What's the layout of your home?  My dh worked from home about 10 years before the pandemic.  At first his office was everywhere.  Computers were everywhere.  We solved the problem by turning the dining room into a kid bedroom and putting DH upstairs in the small bedroom.  It just worked out that way since we needed to move DS to the ground floor for accessibility.  Dh's office is a disaster, but it has a door.  You need a door and to write off that space.  If he's anything like my DH, he will never just decide to completely organize it one day.  The best my husband does is move piles and sweep occasionally. It is what it is.  That room pays for the rest of the house.

So, what's your blueprint.  Is there a guest room you can give up.  It would be less disruptive day-to-day if guests crashed in the family room.  Can you install pocket or barn doors on the space.  If you want to maintain the light, you can do a frosted glass situation.  Would covering the walls with bookcases that have doors help?

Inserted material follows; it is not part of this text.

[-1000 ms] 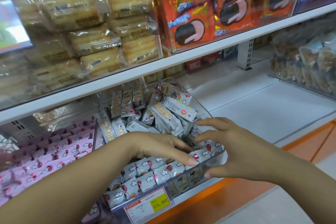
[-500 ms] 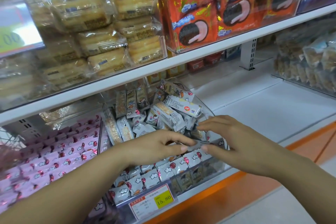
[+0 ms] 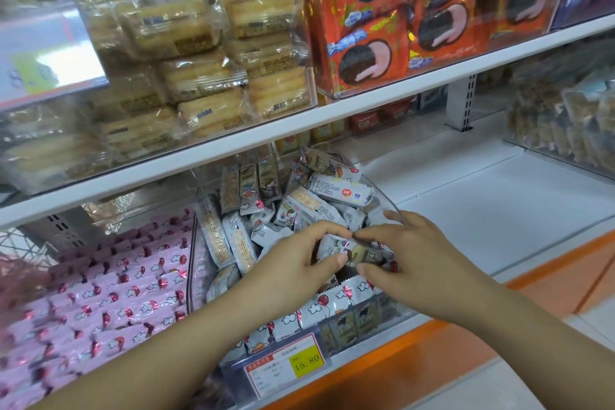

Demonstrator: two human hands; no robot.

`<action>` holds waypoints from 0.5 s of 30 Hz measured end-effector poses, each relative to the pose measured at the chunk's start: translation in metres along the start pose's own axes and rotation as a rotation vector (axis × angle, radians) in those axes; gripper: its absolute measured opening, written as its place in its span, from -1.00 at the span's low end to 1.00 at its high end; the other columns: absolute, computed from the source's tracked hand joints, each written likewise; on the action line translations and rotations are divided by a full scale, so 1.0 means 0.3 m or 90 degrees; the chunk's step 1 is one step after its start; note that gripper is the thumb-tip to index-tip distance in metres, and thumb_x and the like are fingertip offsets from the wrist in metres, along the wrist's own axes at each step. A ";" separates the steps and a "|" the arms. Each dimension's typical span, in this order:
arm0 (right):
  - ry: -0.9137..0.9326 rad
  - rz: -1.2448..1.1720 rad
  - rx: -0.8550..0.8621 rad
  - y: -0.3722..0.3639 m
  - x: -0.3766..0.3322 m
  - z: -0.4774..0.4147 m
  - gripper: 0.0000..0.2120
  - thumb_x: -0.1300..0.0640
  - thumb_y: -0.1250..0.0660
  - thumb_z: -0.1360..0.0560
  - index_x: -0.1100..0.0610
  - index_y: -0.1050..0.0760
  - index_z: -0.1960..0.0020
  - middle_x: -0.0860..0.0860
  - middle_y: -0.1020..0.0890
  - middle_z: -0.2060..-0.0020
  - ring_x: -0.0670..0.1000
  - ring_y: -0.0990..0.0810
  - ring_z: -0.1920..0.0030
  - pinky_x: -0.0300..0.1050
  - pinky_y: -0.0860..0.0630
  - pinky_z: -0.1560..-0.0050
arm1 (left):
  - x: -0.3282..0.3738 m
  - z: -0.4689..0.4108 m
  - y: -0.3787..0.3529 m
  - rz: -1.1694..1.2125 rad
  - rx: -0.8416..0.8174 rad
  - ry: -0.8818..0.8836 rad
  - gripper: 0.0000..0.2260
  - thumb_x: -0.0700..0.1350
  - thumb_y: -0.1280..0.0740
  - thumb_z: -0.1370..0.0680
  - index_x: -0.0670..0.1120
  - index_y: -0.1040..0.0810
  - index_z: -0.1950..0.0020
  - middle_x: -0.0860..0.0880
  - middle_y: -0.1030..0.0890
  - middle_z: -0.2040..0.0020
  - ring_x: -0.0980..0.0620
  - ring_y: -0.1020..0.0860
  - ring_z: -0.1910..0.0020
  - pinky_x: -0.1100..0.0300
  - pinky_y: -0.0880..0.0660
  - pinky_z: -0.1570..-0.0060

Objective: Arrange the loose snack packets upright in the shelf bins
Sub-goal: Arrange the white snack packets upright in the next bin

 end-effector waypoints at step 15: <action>0.076 -0.007 0.109 0.096 0.006 0.008 -0.69 0.03 -0.36 -0.50 -0.13 -0.50 -0.22 -0.41 -0.38 0.04 -0.27 -0.25 -0.14 -0.24 -0.30 -0.23 | -0.044 0.010 -0.008 -0.003 -0.158 0.013 -0.67 -0.01 -0.19 -0.63 0.35 -0.16 -0.25 0.02 -0.51 0.08 -0.01 -0.32 0.38 0.07 -0.33 0.30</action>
Point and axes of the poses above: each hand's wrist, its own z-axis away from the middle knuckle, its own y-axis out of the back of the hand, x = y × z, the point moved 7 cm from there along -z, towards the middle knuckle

Or would he leave them all open all the time?  Is there any other place with light that you can block off easier?  Can you put a large egress window in the basement and move him down there? 

We started with Dh in the master bedroom.  It made sense at first because we don't really use that room during office hours, but hs job requires SO MANY darned computers that it was impossible to sustain.  Would he consider investing in some sort of out building like a large shed that you can heat?  He needs the space and you need to not see it.  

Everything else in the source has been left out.